Neo-liberal imperialism leads to the assumption  that poor countries cannot modernize without foreign help. In the 1990s this “help” meant blackmailing developing countries into accepting the Washington Consensus – deregulation and liberalisation of markets, privatisation and severe cuts in the public sector and undermining sovereignty. Health and education are cut  and essential utilities like water are handed over to foreign entrepreneurs. These policies have been imposed without concern for the social effects on the target economies and has left the Bank open to charges that its main objective is to further US interests.

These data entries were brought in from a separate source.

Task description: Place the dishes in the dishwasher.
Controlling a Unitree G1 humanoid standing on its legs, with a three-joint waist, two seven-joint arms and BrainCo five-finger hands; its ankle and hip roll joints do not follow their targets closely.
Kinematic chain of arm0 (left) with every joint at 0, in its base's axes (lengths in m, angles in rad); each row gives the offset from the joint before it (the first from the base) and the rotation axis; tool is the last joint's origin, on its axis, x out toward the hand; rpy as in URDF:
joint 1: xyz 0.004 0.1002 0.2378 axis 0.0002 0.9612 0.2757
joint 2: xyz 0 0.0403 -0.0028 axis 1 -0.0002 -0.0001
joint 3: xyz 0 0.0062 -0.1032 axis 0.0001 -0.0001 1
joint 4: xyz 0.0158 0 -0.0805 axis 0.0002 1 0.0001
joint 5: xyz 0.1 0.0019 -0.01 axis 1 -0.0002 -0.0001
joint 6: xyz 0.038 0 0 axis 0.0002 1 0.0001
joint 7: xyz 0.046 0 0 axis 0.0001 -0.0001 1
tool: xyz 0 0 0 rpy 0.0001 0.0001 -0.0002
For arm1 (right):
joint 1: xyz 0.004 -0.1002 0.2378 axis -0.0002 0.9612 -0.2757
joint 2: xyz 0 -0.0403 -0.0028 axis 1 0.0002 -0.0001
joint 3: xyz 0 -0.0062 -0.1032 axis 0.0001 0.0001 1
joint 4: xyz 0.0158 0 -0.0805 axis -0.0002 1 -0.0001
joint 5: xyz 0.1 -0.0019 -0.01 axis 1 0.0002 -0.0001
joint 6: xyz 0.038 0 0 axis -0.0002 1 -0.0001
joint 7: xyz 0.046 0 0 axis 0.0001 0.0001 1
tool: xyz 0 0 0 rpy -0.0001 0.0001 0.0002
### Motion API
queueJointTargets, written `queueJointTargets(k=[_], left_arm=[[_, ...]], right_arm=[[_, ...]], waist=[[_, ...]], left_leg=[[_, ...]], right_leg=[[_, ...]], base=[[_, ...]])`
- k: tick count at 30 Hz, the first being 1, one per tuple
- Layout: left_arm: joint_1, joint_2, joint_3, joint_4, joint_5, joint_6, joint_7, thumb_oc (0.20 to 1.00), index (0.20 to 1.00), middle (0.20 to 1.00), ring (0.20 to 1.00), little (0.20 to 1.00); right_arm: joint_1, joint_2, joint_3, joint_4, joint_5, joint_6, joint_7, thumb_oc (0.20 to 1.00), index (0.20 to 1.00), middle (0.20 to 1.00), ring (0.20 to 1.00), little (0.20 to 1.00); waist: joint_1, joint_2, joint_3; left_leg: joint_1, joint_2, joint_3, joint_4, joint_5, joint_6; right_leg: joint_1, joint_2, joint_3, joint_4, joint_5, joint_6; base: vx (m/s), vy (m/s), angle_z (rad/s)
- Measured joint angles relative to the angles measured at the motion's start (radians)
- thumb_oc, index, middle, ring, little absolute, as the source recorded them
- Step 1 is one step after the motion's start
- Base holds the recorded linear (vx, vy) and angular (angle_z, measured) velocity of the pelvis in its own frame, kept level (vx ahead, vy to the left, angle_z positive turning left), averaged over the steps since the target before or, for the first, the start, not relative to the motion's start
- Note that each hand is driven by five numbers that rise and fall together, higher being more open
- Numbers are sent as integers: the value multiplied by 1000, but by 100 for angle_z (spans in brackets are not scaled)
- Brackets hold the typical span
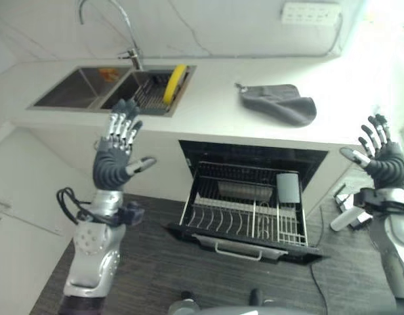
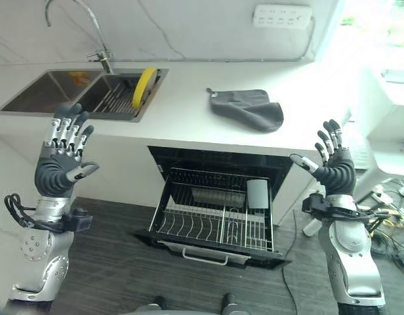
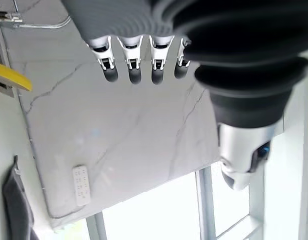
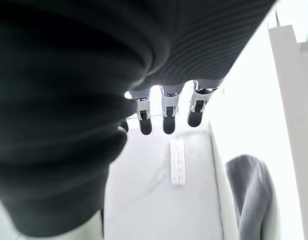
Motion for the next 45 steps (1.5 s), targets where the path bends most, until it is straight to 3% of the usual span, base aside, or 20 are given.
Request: queueJointTargets(k=[4, 5, 6, 8, 10, 12, 14, 15, 16, 17, 18, 20, 22, 25, 35, 37, 38, 40, 42, 45], left_arm=[[-9, -18, -37, 33, -6, -14, -1, 1000, 1000, 1000, 1000, 1000], [-8, -22, -36, 35, -20, -14, -3, 1000, 1000, 1000, 1000, 1000], [-12, -9, -24, 43, -21, -14, -13, 1000, 1000, 1000, 1000, 1000], [-29, 20, -26, 44, -21, -13, -26, 1000, 1000, 1000, 1000, 1000], [-28, 70, -28, 45, -25, -2, -48, 1000, 1000, 1000, 1000, 1000], [-32, 107, -22, 45, -35, 1, -77, 1000, 1000, 1000, 1000, 1000], [-11, 110, -3, 42, -66, 7, -90, 1000, 1000, 1000, 1000, 1000], [-5, 97, 38, 45, -74, 11, -97, 1000, 1000, 1000, 1000, 1000], [-10, 81, 43, 44, -82, 17, -97, 1000, 1000, 1000, 1000, 1000], [-25, 68, 35, 35, -85, 20, -96, 1000, 1000, 1000, 1000, 1000], [-54, 57, 10, 31, -89, 21, -91, 1000, 1000, 1000, 1000, 1000], [-100, 38, -47, 30, -96, 31, -80, 1000, 1000, 1000, 1000, 1000], [-100, 34, -65, 29, -96, 38, -73, 1000, 1000, 1000, 1000, 1000], [-93, 10, -62, 28, -104, 42, -73, 1000, 1000, 1000, 1000, 1000], [-70, 24, -64, -4, -104, 52, -76, 1000, 1000, 1000, 1000, 1000], [-66, 32, -67, -10, -104, 57, -76, 1000, 1000, 1000, 1000, 1000], [-60, 29, -64, -17, -104, 61, -77, 1000, 1000, 1000, 1000, 1000], [-56, 25, -66, -15, -104, 65, -79, 1000, 1000, 1000, 1000, 1000], [-57, 28, -65, -11, -104, 61, -90, 1000, 1000, 1000, 1000, 1000], [-60, 20, -66, 52, -106, 77, -71, 1000, 1000, 1000, 1000, 1000]], right_arm=[[-16, -15, 4, -11, -1, 27, -6, 1000, 1000, 1000, 1000, 1000], [-47, -57, 4, -42, -1, 45, -10, 1000, 1000, 1000, 1000, 1000], [-51, -28, 9, -46, -2, 48, -12, 1000, 1000, 1000, 1000, 1000], [-20, -9, 10, -60, -1, 69, -17, 1000, 1000, 1000, 1000, 1000], [-3, 14, 11, -59, 0, 89, -30, 1000, 1000, 1000, 1000, 1000], [79, 50, -67, -100, 12, 81, -45, 1000, 1000, 1000, 1000, 1000], [96, 72, -61, -102, 12, 81, -45, 1000, 1000, 1000, 1000, 1000], [71, 111, -13, -94, 8, 81, -39, 1000, 1000, 1000, 1000, 1000], [63, 108, 15, -92, 8, 80, -33, 1000, 1000, 1000, 1000, 1000], [50, 104, 25, -89, 8, 78, -36, 1000, 1000, 1000, 1000, 1000], [18, 98, 35, -85, 7, 70, -47, 1000, 1000, 1000, 1000, 1000], [-23, 70, 51, -78, -2, 57, -49, 1000, 1000, 1000, 1000, 1000], [-15, 36, 44, -76, -10, 47, -53, 1000, 1000, 1000, 1000, 1000], [48, 30, -1, -60, -10, 36, -55, 1000, 1000, 1000, 1000, 1000], [1, 45, 11, -28, -10, 12, -55, 1000, 1000, 1000, 1000, 1000], [3, 44, 24, 11, -10, 11, -60, 1000, 1000, 1000, 1000, 1000], [19, 40, 5, 4, -10, 12, -63, 1000, 1000, 1000, 1000, 1000], [4, 31, 3, 16, -10, 12, -67, 1000, 1000, 1000, 1000, 1000], [-11, 39, 5, 16, -10, 9, -67, 1000, 1000, 1000, 1000, 1000], [-80, 36, 37, 65, -10, 10, -59, 1000, 1000, 1000, 1000, 1000]], waist=[[-32, 12, 2], [-31, 64, 1], [-34, 31, 4], [-26, -25, 23], [-18, -32, 31], [11, -59, 36], [22, -64, 38], [39, -59, 46], [41, -49, 47], [37, -44, 46], [37, -42, 46], [17, -48, 40], [3, -44, 39], [-37, -22, 29], [-40, -29, -16], [-34, -84, -14], [-27, -114, -12], [-40, -94, -3], [-61, -86, -6], [-48, -23, 10]], left_leg=[[-50, 59, -6, 45, 0, 0], [-53, 13, -26, 53, -27, 8], [-43, -50, -4, 42, -37, -27], [-77, -142, 29, 93, -73, 32], [-88, -172, 24, 117, -90, 73], [-124, -243, 2, 196, -121, 141], [-107, -272, 27, 176, -121, 184], [-89, -264, 58, 143, -111, 215], [-69, -253, 57, 117, -96, 223], [-52, -250, 53, 80, -72, 226], [-52, -251, 44, 51, -55, 234], [-47, -280, 39, 20, -41, 232], [-27, -332, 38, 1, -41, 231], [-17, -357, 7, 0, -40, 232], [2, -321, 37, 4, -67, 188], [-182, -335, 39, 327, -59, 116], [-321, -305, 118, 569, -40, 34], [-398, -162, 151, 741, -93, 51], [-324, -82, 228, 482, -101, 68], [-194, -98, 109, -29, -66, 31]], right_leg=[[-9, -82, 44, -30, 52, 83], [-25, -138, 83, -27, 71, 137], [-25, -203, 100, -26, 78, 160], [-35, -297, 100, 2, 149, 146], [-56, -320, 100, 44, 261, 102], [-105, -379, 115, 141, 375, 111], [-147, -395, 91, 146, 495, -8], [-171, -366, 43, 207, 410, 72], [-177, -316, -2, 295, 255, 142], [-172, -204, 0, 376, 90, 168], [-171, -82, 23, 429, -48, 153], [-169, 68, 36, 435, -149, 82], [-151, 109, 45, 381, -163, 48], [-81, 113, 171, 261, -167, 41], [64, 125, 95, 55, -96, 17], [-1, 90, 60, 136, -100, -23], [2, 49, 17, 113, -78, -44], [37, 79, -19, 94, -111, -99], [49, 77, -11, 57, -105, -63], [56, 74, 57, -27, -40, -33]], base=[[-27, 689, -44], [-83, 995, -50], [-72, 850, -23], [-43, 535, 24], [-53, 590, 36], [-73, 580, 41], [-112, 445, -20], [-94, 352, -59], [-57, 300, -43], [-52, 387, -9], [4, 293, 12], [47, 223, 20], [74, 125, 13], [84, 27, 30], [130, -138, 13], [38, -195, 26], [59, -101, 9], [103, 27, 19], [197, 194, 22], [338, 211, -43]])
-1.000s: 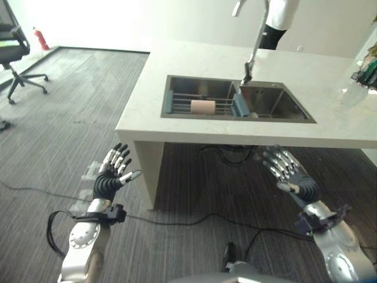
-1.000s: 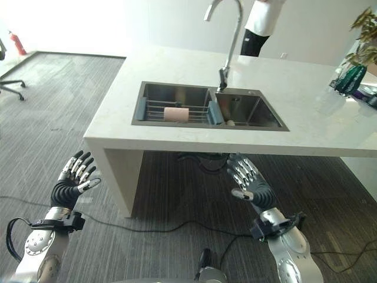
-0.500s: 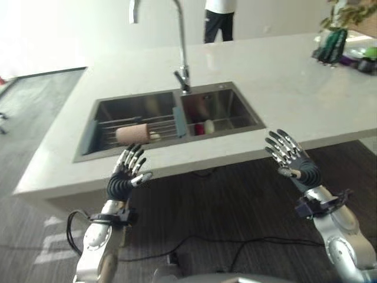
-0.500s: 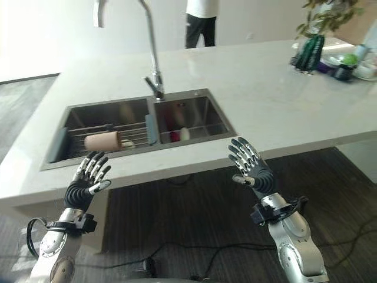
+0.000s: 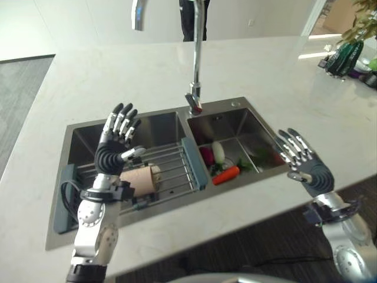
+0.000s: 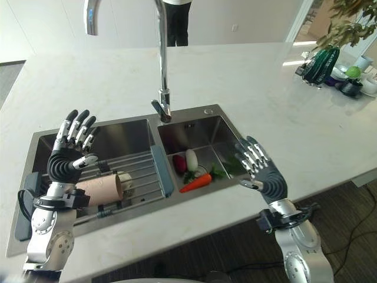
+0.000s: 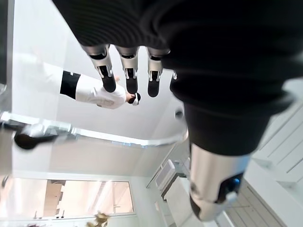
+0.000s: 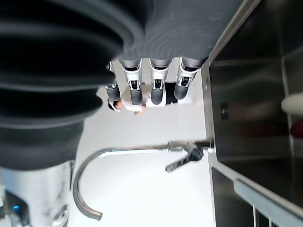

It is bizarre that, in spite of  the crash, some people are still calling for more deregulation and privatisation. In India, the Planning Commission’s Approach Paper to the Twelfth Plan claims to have consulted civil society organisations for six years, but seems to have been deaf to reason. PV Rajagopal, president of Ekta Parshad,  a Gandhian social movement struggling for the rights of landless and economically marginalized people, told the Chennai magazine  Frontline that the slant in the Approach Paper towards more privatisation and PPP was not what he had in mind when he participated. Bill Clinton has been criticising Obama’s financial policies. Although the Clinton years were prosperous, he  helped precipitate the present crisis by deregulating banks and encouraging the mortgage binge.

It surely was not too much regulation or not enough privatisation that caused the world’s financial woes.